======== Source material
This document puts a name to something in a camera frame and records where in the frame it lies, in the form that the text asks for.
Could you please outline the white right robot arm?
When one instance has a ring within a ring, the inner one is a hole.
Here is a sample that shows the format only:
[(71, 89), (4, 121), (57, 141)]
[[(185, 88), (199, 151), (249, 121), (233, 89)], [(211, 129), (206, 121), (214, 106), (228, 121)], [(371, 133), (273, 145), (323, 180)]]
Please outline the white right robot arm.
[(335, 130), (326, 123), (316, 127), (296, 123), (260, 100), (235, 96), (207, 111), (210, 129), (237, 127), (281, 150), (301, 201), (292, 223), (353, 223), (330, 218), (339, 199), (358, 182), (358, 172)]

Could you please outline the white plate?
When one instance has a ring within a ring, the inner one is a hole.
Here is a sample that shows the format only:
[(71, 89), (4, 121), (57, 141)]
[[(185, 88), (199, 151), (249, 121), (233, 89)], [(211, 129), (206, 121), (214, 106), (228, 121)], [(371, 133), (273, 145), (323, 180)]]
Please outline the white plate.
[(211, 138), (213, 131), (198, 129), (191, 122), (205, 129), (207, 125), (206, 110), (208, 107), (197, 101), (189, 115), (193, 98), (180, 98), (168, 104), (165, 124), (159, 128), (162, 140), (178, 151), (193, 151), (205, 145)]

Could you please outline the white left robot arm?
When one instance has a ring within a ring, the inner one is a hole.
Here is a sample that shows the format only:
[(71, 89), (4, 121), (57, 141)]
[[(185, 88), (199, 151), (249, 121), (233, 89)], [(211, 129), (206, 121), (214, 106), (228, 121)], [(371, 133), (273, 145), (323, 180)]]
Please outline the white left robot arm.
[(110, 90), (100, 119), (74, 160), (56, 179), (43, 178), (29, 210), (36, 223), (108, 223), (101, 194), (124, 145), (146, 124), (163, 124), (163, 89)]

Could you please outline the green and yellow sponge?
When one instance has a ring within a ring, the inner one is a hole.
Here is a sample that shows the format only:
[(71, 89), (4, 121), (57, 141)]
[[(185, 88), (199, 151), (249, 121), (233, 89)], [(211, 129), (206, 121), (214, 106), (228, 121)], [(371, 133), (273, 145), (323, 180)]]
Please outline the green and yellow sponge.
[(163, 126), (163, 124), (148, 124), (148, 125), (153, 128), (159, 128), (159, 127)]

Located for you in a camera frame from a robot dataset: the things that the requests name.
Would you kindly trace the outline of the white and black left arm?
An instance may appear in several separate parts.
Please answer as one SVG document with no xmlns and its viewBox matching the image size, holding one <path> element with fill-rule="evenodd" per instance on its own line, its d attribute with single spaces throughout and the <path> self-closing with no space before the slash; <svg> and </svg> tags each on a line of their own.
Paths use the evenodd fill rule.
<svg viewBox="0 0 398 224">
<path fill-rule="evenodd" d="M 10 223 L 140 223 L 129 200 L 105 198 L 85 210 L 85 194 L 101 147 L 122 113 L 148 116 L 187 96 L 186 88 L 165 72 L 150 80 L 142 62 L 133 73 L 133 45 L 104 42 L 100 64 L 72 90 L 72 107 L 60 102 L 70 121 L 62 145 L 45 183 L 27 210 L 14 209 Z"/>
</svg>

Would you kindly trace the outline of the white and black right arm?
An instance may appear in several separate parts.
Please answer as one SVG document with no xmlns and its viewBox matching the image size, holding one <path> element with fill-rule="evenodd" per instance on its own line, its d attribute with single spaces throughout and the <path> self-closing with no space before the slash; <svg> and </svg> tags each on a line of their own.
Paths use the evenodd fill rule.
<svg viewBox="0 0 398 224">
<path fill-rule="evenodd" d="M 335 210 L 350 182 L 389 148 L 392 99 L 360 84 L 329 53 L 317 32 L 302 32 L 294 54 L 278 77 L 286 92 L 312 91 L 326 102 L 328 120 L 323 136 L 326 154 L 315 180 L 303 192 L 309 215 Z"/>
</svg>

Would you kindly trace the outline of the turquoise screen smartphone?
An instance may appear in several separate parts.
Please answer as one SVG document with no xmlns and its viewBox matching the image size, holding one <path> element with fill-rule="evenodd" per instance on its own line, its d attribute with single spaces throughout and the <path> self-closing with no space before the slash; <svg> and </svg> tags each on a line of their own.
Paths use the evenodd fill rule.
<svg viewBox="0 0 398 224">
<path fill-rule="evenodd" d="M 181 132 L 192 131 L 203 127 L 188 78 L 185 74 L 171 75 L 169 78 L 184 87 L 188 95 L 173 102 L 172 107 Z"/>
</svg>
================
▶ _Task statement_
Where a line of the entries above holds the word "Could", return that line.

▶ _Written solution_
Could you please outline the white right robot arm?
Could you please outline the white plate?
Could you please outline the white left robot arm?
Could you please outline the green and yellow sponge?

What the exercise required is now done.